Diabetic Eye Care
It is recommended by the American Diabetes Association to have an annual eye exam once the diagnosis of diabetes is made. For the diabetic eye exam, the pupils are dilated with drops and a careful inspection of the retina is performed. Long standing diabetes, along with poor HgA1c levels, chronically elevated sugars, poor hypertension control and hypercholesterolemia can weaken the blood vessels in the retina causing microaneursyms. If these weak blood vessels begin to leak protein or fluid into the retina, a diagnosis of macular edema is made. This stage of retinopathy is called non-proliferative. It is possible to have significant damage to the retina prior to noticing any decrease in vision.
If the retina doesn’t get enough oxygen, new fragile blood vessels called neovascularization form. Unfortunately, these vessels are weak and prone to bleeding into the vitreous or retina leading to devastating loss of vision.
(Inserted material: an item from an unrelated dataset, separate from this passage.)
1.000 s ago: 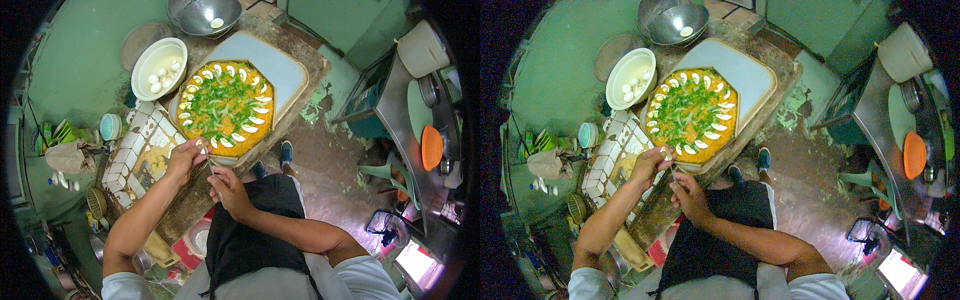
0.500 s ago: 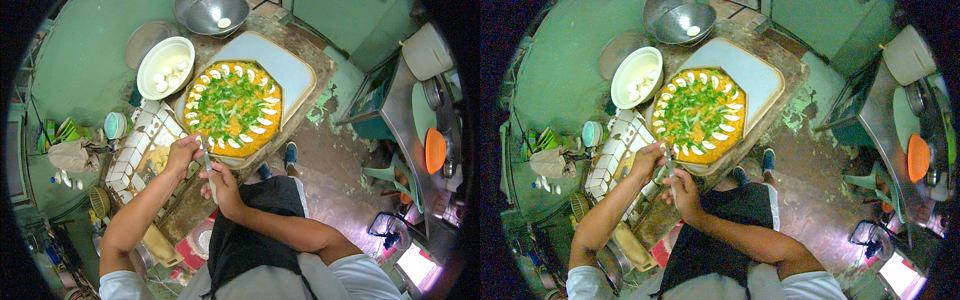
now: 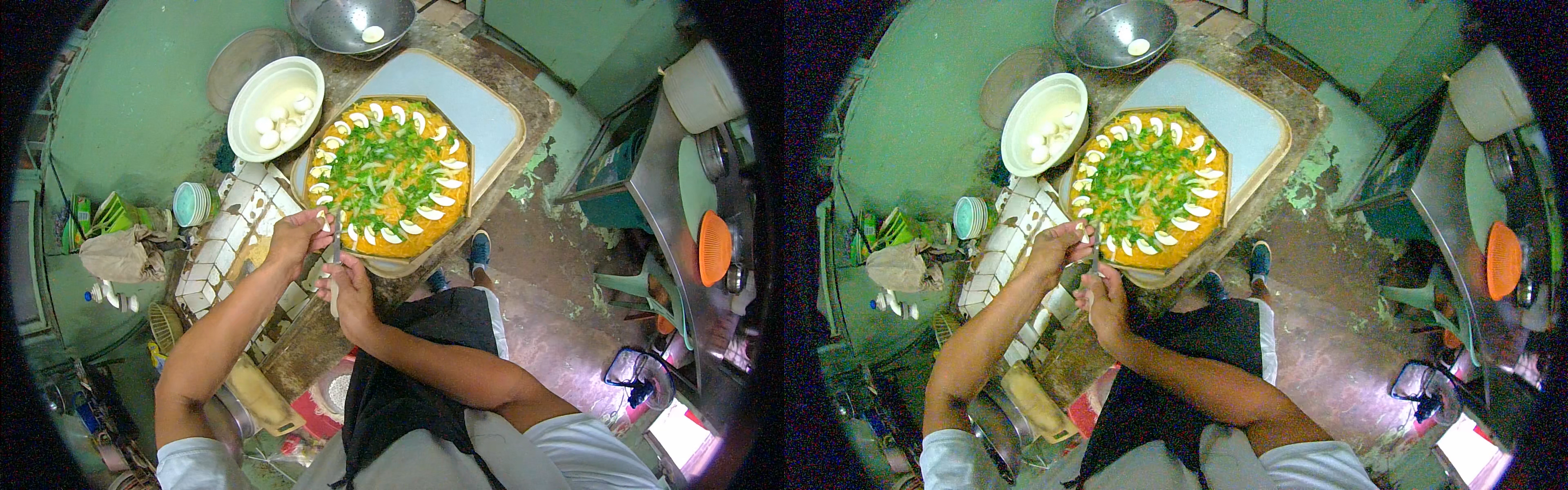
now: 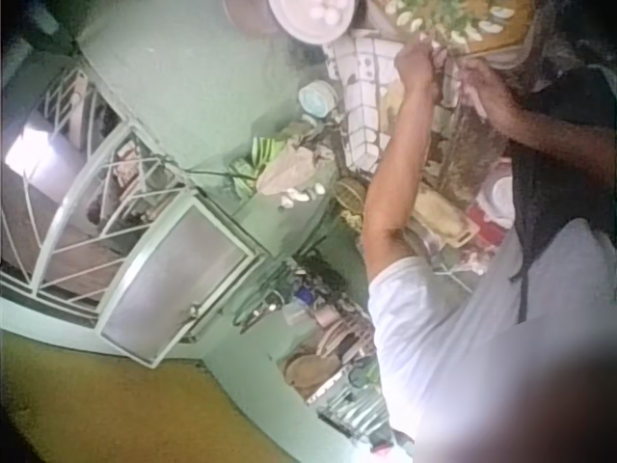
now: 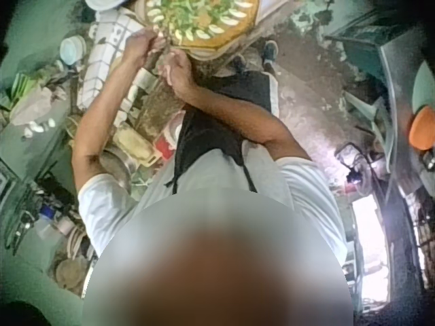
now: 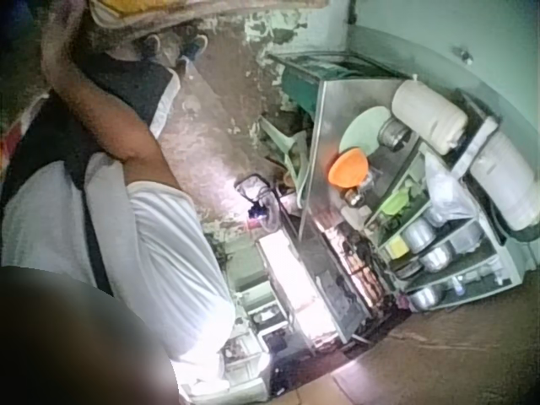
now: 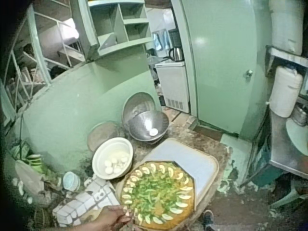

At Eye Associates, we stress early diagnosis and prompt referral to a retinal specialist in the area if diabetic eye disease is detected. Early intervention and correspondence with your primary physician and endocrinologist is stressed in our practice to prevent visual loss from diabetes.
Flashes and Floaters (eye floaters)
A common condition frequently encountered is the sudden onset of spots, webs, lines, hairs or dots that move with the eye when looking side to side. These opacities that develop in the vitreous gel are known as floaters. Sometimes associated with floaters are peripheral vision flashes that are noticed most prominently in the nighttime. Not all patients with floaters notice flashes of light.
Frequently, this condition is associated with a condition called a posterior vitreous detachment or PVD. A PVD occurs frequently with aging or higher nearsightedness (myopia) as the vitreous gel gets softer. The gel is fused strongly to the retina at birth, and gradually an event happens where a pocket of liquid gel separates the fusion of the vitreous gel to the retina. Floaters are resultant protein and cellular debris that float in the gel. Flashes come from the pulling of the gel on the retina, stimulating an arc of light.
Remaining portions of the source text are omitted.